Brief: Could you restate every entry word for word, leaving the pictures out?

Records supplied:
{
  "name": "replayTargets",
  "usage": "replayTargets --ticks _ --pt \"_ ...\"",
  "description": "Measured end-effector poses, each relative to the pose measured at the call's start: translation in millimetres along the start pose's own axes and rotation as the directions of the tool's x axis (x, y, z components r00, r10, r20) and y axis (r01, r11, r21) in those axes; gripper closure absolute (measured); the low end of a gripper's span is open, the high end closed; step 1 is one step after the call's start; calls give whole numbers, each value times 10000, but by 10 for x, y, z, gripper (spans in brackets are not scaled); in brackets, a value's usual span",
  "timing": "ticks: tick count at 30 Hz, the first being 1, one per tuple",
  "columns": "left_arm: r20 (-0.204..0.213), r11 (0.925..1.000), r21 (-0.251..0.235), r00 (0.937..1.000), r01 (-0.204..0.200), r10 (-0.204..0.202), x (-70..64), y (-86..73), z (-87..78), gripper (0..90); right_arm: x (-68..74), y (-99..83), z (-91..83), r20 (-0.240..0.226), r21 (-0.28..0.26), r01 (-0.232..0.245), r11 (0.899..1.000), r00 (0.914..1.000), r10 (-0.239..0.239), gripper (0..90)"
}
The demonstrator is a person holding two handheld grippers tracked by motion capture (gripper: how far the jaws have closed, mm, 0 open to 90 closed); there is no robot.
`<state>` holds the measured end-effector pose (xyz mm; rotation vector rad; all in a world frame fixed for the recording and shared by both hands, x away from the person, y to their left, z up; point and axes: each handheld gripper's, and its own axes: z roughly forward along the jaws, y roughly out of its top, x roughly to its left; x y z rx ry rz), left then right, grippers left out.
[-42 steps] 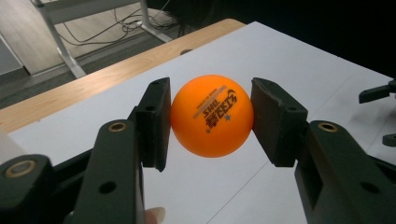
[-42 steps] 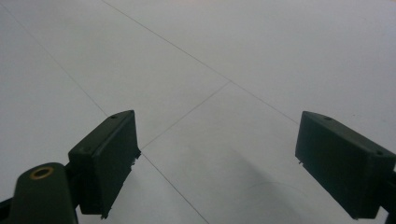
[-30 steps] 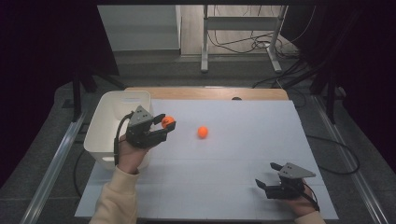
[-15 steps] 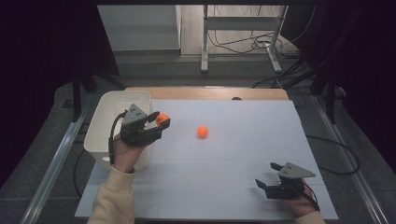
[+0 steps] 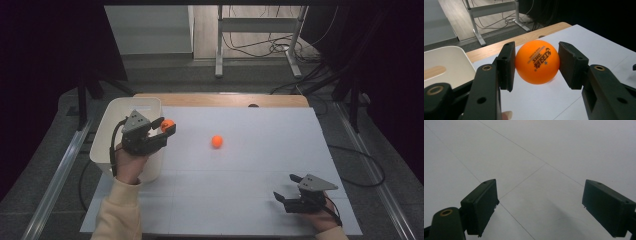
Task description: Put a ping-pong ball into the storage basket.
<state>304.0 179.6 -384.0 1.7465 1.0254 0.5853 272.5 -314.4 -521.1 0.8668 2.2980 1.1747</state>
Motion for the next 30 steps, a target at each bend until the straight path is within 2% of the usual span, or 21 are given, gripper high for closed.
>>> replayTargets --ticks 21,30 --pt "-192 9999 -28 9997 162 -162 67 6 -8 502 -6 4 0 25 20 -15 10000 10000 15 135" --pt "-367 9984 400 9986 408 -393 156 2 63 502 7 11 -27 108 -40 9 10000 9999 -9 135"
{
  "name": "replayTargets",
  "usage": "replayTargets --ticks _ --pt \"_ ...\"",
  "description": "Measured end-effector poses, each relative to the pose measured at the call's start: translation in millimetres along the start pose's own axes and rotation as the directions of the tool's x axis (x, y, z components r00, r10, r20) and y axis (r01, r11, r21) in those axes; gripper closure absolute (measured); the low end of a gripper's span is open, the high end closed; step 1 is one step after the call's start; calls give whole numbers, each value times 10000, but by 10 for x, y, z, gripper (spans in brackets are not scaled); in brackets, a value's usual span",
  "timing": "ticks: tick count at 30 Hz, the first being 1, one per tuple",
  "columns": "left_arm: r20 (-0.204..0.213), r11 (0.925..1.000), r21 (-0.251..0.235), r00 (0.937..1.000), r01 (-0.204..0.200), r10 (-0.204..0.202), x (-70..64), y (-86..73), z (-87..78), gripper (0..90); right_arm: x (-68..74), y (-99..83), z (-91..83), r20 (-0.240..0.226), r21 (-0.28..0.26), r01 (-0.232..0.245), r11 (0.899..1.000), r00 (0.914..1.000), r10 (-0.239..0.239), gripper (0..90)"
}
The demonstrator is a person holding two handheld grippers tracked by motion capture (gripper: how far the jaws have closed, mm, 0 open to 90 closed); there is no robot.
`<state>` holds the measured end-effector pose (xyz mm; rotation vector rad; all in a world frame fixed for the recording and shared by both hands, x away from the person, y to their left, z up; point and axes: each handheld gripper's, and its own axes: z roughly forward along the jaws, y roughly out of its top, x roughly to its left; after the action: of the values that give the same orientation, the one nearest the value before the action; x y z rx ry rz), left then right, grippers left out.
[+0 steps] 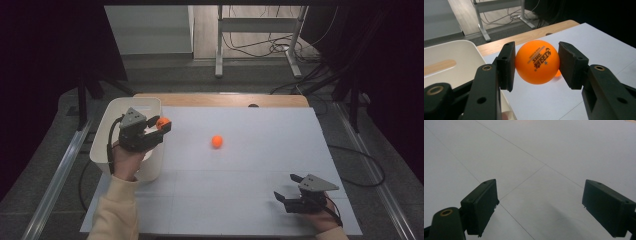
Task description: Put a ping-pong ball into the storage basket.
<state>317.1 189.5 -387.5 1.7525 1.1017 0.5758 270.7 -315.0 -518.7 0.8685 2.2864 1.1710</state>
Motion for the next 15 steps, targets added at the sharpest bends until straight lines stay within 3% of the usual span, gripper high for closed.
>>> replayTargets --ticks 15 --pt "-415 9983 552 9990 212 -190 157 86 160 502 -2 2 -2 -85 -103 -36 9999 10000 36 135"
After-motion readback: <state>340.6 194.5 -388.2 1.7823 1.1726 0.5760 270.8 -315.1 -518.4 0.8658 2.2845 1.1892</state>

Exercise output:
{
  "name": "replayTargets",
  "usage": "replayTargets --ticks _ --pt \"_ ...\"",
  "description": "Measured end-effector poses, each relative to the pose measured at the call's start: translation in millimetres along the start pose's own axes and rotation as the directions of the tool's x axis (x, y, z components r00, r10, r20) and y axis (r01, r11, r21) in those axes; gripper closure absolute (measured); the low end of a gripper's span is open, the high end closed; step 1 is one step after the call's start; calls give whole numbers, each value times 10000, but by 10 for x, y, z, gripper (spans in brackets are not scaled); in brackets, a value's usual span",
  "timing": "ticks: tick count at 30 Hz, the first being 1, one per tuple",
  "columns": "left_arm: r20 (-0.204..0.213), r11 (0.925..1.000), r21 (-0.251..0.235), r00 (0.937..1.000), r01 (-0.204..0.200), r10 (-0.204..0.202), x (-70..64), y (-86..73), z (-87..78), gripper (0..90); right_arm: x (-68..74), y (-99..83), z (-91..83), r20 (-0.240..0.226), r21 (-0.28..0.26), r01 (-0.232..0.245), r11 (0.899..1.000), r00 (0.914..1.000), r10 (-0.239..0.239), gripper (0..90)"
}
The demonstrator is a person holding two handheld grippers tracked by motion capture (gripper: how far the jaws have closed, mm, 0 open to 90 closed); there is no robot.
`<state>` holds the measured end-effector pose (xyz mm; rotation vector rad; all in a world frame fixed for the recording and shared by both hands, x away from the person, y to their left, z up; point and axes: each handheld gripper's, and its own axes: z roughly forward along the jaws, y roughly out of its top, x roughly to its left; x y z rx ry rz), left then right, grippers left out.
[-42 steps] 
[-42 steps] 
[-30 steps] 
[-15 steps] 
[+0 steps] 
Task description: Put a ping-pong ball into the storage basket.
<state>304.0 179.6 -384.0 1.7465 1.0254 0.5853 272.5 -314.4 -521.1 0.8668 2.2980 1.1747</state>
Motion for the next 30 steps, a target at each bend until the straight path is within 2% of the usual span, or 21 are given, gripper high for closed.
>>> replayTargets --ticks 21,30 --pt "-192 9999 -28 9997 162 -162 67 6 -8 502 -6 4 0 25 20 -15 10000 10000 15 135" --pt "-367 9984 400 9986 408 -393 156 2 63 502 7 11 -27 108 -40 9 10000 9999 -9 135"
{
  "name": "replayTargets",
  "usage": "replayTargets --ticks _ --pt \"_ ...\"",
  "description": "Measured end-effector poses, each relative to the pose measured at the call's start: translation in millimetres along the start pose's own axes and rotation as the directions of the tool's x axis (x, y, z components r00, r10, r20) and y axis (r01, r11, r21) in those axes; gripper closure absolute (measured); the low end of a gripper's span is open, the high end closed; step 1 is one step after the call's start; calls give whole numbers, each value times 10000, but by 10 for x, y, z, gripper (spans in brackets are not scaled); in brackets, a value's usual span",
  "timing": "ticks: tick count at 30 Hz, the first being 1, one per tuple",
  "columns": "left_arm: r20 (-0.204..0.213), r11 (0.925..1.000), r21 (-0.251..0.235), r00 (0.937..1.000), r01 (-0.204..0.200), r10 (-0.204..0.202), x (-70..64), y (-86..73), z (-87..78), gripper (0..90); right_arm: x (-68..74), y (-99..83), z (-91..83), r20 (-0.240..0.226), r21 (-0.28..0.26), r01 (-0.232..0.245), r11 (0.899..1.000), r00 (0.914..1.000), r10 (-0.239..0.239), gripper (0..90)"
}
The demonstrator is a person holding two handheld grippers tracked by motion capture (gripper: how far the jaws have closed, mm, 0 open to 90 closed); there is no robot.
`<state>` holds the measured end-effector pose (xyz mm; rotation vector rad; all in a world frame fixed for the recording and shared by both hands, x away from the person, y to their left, z up; point and axes: each handheld gripper's, and its own axes: z roughly forward along the jaws, y roughly out of its top, x roughly to its left; after the action: of the values that give the same orientation, the one nearest the value before the action; x y z rx ry rz), left then right, grippers left out.
[+0 steps] 
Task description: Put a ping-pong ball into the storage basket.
<state>317.1 189.5 -387.5 1.7525 1.1017 0.5758 270.7 -315.0 -518.7 0.8685 2.2864 1.1710</state>
Motion for the next 15 steps, targets added at the sharpest bends until straight lines stay within 3% of the usual span, gripper high for closed.
>>> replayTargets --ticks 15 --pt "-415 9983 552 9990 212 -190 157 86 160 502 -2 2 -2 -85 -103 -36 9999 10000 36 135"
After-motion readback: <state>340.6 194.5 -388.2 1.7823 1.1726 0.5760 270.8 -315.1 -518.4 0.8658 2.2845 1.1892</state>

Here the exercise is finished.